DVD: Alan Plater at ITV

Seven plays, variously showing his affinity for the common man and cryptic humour

Nothing but the truth: Kenneth Branagh as DH Lawrence in 'Coming Through'
Seven works are collected on this sampler of the formidably prolific Plater’s television writing - a  soupçon from a broth that is rich, flavoursome, and usually satisfying. Though omitting anything from The Stars Look Down, The Good Companions, Get Lost! and Selwyn Froggitt, among other series he wrote for ITV, the set fully demonstrates Plater’s affinity for the common man, his sensitive approach to the class struggle, and his taste for cryptic humour.

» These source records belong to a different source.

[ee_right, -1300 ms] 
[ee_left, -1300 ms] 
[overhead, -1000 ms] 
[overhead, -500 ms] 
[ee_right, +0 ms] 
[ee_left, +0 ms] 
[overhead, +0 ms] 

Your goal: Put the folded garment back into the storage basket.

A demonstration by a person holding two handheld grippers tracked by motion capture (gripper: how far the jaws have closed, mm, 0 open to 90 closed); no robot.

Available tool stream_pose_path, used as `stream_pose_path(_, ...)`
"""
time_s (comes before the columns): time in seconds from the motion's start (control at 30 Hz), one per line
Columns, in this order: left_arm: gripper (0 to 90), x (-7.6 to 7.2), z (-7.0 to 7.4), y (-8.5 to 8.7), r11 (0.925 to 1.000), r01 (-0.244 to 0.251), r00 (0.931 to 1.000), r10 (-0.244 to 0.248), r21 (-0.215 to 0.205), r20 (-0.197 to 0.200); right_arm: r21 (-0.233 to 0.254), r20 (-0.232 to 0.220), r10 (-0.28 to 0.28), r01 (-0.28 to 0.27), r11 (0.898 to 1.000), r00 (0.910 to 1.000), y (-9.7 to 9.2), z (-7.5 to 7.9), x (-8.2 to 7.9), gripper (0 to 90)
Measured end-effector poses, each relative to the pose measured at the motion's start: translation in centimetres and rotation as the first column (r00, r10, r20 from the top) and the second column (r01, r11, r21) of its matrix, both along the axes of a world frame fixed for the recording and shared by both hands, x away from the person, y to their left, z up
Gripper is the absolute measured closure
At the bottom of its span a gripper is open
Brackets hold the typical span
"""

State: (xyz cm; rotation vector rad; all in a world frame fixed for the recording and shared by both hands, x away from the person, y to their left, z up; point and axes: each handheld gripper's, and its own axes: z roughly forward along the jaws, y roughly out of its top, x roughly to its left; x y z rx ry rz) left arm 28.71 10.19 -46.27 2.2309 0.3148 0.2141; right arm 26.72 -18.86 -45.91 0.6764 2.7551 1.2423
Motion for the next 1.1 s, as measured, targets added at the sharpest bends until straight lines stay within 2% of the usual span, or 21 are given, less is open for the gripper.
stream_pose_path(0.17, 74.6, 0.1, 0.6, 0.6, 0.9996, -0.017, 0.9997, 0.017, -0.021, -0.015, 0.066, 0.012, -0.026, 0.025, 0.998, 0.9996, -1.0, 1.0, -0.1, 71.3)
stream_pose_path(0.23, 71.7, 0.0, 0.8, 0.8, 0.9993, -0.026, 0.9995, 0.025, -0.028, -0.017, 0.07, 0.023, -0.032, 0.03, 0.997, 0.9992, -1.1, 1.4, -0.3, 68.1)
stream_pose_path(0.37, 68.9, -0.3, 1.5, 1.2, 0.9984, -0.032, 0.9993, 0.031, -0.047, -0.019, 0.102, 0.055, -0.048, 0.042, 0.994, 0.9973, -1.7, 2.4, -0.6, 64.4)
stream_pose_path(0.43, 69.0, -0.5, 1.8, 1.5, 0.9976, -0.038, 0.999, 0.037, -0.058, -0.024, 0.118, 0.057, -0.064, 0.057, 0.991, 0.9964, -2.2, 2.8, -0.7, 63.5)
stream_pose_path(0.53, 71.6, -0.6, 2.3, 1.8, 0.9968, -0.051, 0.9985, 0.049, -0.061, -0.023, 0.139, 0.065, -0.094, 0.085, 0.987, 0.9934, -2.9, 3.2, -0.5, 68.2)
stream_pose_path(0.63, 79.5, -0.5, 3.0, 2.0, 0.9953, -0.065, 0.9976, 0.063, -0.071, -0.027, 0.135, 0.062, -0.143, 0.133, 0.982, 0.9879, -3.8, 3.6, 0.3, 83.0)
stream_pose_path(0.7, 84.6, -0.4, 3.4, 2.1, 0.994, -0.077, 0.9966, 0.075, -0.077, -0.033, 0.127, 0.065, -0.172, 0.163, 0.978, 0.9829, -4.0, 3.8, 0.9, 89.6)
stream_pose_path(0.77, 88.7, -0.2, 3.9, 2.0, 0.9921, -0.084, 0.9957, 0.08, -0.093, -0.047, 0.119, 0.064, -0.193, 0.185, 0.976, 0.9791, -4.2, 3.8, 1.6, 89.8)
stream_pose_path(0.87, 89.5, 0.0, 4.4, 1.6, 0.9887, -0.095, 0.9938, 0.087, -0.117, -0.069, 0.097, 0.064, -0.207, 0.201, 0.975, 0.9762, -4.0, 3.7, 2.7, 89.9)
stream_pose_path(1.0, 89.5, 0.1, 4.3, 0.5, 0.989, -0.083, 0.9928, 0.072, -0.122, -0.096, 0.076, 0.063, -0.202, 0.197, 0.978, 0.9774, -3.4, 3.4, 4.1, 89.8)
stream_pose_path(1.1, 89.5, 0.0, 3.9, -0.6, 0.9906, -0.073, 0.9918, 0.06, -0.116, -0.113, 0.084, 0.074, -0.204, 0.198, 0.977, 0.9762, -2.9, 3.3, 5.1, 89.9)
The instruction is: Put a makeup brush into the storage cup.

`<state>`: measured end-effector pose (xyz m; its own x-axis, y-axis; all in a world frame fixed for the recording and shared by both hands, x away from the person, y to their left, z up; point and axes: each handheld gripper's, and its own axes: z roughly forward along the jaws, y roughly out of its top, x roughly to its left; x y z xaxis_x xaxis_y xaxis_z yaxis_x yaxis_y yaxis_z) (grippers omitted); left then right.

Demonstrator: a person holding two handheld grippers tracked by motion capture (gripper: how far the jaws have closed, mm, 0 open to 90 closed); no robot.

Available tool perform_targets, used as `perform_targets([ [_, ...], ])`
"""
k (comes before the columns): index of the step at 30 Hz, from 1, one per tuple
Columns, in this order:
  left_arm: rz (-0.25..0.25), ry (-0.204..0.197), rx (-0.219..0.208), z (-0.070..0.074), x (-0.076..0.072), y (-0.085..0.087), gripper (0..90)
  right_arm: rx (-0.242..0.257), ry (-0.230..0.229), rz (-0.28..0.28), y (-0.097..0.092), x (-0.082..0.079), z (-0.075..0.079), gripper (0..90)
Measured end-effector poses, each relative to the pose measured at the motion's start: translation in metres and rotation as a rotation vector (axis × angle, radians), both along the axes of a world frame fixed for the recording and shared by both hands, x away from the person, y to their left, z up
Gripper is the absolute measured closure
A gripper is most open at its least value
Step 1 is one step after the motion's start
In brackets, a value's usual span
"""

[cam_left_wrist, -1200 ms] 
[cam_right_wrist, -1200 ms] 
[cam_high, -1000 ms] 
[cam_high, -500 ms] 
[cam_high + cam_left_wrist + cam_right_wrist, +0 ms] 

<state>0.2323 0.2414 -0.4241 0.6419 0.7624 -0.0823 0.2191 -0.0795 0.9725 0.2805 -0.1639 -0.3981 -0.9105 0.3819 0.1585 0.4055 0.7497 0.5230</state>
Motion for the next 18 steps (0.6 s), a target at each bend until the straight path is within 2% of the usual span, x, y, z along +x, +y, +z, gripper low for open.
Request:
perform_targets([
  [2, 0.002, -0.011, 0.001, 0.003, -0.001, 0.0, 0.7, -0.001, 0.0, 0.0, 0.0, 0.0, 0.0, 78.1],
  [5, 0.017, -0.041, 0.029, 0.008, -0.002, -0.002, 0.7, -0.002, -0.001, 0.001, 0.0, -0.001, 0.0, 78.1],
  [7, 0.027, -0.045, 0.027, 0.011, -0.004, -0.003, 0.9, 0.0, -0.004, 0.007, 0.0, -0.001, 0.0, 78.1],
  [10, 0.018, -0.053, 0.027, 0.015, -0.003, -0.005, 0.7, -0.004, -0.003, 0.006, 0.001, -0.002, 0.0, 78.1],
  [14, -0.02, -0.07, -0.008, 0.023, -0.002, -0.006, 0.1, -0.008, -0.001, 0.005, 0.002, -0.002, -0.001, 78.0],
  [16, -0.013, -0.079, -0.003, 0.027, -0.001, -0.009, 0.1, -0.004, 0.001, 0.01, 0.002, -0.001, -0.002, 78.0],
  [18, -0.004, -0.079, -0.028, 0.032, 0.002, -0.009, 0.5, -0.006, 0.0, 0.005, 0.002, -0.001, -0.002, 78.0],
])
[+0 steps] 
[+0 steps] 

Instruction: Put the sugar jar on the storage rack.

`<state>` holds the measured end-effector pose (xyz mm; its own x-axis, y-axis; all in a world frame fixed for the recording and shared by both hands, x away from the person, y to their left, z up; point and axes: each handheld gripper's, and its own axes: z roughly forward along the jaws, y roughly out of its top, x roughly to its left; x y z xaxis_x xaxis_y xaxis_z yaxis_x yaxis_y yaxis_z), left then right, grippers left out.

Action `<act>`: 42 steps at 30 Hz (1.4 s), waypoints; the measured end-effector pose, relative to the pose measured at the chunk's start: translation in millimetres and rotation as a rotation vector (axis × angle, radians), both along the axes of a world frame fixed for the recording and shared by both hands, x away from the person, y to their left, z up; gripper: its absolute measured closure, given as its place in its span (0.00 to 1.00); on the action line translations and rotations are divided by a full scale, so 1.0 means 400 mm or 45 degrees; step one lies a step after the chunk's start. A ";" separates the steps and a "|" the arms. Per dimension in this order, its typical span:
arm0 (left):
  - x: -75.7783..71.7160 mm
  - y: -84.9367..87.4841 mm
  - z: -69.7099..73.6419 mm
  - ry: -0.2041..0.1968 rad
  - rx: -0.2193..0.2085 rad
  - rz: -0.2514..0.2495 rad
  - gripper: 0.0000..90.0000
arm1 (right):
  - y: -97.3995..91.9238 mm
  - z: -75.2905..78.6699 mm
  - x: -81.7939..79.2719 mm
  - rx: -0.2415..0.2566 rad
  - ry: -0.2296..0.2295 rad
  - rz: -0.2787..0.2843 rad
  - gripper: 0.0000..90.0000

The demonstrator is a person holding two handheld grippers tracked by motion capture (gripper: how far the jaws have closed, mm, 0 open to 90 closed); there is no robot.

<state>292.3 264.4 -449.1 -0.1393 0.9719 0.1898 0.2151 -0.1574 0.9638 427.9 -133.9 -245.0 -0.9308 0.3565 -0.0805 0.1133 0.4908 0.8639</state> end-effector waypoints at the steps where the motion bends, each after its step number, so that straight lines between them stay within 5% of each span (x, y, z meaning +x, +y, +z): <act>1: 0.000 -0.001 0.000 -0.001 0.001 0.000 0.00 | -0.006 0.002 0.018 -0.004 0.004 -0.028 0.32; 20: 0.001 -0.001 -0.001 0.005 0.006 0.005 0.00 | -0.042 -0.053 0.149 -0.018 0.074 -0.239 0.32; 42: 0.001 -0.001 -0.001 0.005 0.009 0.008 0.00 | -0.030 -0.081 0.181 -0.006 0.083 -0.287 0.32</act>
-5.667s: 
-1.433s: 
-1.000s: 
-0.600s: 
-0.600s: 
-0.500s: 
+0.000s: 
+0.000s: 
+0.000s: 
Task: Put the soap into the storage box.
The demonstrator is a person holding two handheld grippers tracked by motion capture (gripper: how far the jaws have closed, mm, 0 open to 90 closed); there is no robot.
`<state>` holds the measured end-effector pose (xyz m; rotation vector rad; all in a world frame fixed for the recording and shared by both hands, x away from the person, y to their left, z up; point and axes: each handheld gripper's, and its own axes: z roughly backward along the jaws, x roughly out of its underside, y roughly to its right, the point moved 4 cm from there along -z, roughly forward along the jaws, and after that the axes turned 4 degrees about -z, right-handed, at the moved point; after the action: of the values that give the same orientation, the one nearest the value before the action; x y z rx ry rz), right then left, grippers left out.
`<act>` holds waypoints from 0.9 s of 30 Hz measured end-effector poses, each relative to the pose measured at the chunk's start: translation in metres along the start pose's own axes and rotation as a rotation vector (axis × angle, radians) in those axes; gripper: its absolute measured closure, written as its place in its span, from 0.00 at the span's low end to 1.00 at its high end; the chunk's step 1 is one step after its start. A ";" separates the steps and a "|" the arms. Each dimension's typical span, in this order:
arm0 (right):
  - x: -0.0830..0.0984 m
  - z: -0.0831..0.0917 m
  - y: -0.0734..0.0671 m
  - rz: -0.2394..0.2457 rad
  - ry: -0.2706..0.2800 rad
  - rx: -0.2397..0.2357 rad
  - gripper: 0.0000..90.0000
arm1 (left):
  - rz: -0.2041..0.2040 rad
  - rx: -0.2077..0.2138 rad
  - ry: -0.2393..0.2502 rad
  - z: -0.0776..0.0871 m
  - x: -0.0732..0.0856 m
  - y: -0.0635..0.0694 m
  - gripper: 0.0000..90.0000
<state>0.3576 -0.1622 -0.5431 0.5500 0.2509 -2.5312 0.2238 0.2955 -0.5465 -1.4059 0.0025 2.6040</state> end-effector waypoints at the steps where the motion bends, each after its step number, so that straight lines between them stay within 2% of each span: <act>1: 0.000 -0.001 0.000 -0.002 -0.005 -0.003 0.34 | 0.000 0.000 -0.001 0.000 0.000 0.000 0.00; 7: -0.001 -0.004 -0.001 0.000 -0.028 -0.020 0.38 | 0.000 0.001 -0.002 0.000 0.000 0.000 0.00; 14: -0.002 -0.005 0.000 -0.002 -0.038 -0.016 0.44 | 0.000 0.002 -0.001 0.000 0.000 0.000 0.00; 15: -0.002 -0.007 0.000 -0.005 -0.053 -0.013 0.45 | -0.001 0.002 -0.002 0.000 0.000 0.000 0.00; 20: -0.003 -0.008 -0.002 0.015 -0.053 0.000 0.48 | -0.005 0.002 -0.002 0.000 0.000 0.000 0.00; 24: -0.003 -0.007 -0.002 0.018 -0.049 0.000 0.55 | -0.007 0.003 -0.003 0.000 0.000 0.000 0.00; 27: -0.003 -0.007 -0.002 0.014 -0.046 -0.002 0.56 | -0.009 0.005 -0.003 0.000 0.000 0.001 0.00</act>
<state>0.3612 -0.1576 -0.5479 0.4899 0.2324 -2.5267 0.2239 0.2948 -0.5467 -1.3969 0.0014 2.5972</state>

A Jarrow-born Humbersider, Plater (1935-2010) is considered a Northern dramatist, but the earliest play contained here, Brotherly Love (1973), is a potent dialectic about a family of London dockers. Tony Melody excels as an agonised former militant union leader who fought for a workers’ brotherhood but watched his sons - one an upwardly mobile family man in an office job (Ray Brooks), the other an unscrupulous forklift operator (Dennis Waterman) — become ethically conflicted. Fraternal contempt is handled less successfully in "Christina" (1979), the first episode of the dated costume drama Flambards, about a dyspeptic Essex landowner, his warring scions, and the eponymous teenage half-cousin who’s drawn to the delicate son rather than the braying huntsman.
'Les Dawson's lugubrious Lancastrian meets with nothing but obfuscation when he travels to London and Scotland to discover why his Biro doesn't work'

These toffs are pallid characters beside Les Dawson, for whom Plater created The Loner series. In "Dawson’s Complaint" (1975), the lugubrious Lancastrian meets with nothing but obfuscation when he travels to London and Scotland to discover why his Biro doesn’t work. This man-in-the-street lark digs sharply at capitalism.
There’s a Beckettian absurdity about Plater’s comedy in full flow. The Party of the First Part (1978) concerns a bored commercial artist (Michael Gambon) who sustains himself and his family through jokes and repartee. The play heads joyfully nowhere until his sixth-former son impersonates Harpo Marx at his birthday party, driving away some uncomprehending bourgeois relatives. Plater disdained conventional dramatic structure so there are cul-de-sacs and wrong turnings, too, in The Beiderbecke Affair (1985), which, of course, is more about the romantic relationship between the phlegmatic jazz-loving Leeds woodwork teacher (James Bolam) and the droll, conservationist-minded English teacher (Barbara Flynn) than the MacGuffin-ish mystery; just the first Beiderbecke episode is included.
The collection also features a darkly atmospheric ghost story, The Intercessor (1983), starring John Duttine as a gentle writer unfazed by a dead child’s visitations. Best of all is Coming Through (1985), which beautifully deploys DH Lawrence’s poetry as it cuts between the emotionally honest nascent relationship of the writer (Kenneth Branagh) and Frieda Weekley (Helen Mirren) and that of two modern-day Lawrentians, a mature student (Alison Steadman) and a postgraduate (Philip Martin Brown), who each betray Lawrence’s spirit, the man crassly. Plater’s passion for Lawrence drove his intelligent 1970 The Virgin and the Gypsy adaptation and 1981 biopic Priest of Love.
The lone supplement on these discs is a brisk Yorkshire Television interview with Plater, Alan Ayckbourn and Colin Welland that examines the role of regionalism and class in their plays - Plater coming across as affable, modest, and the most deeply rooted of the three.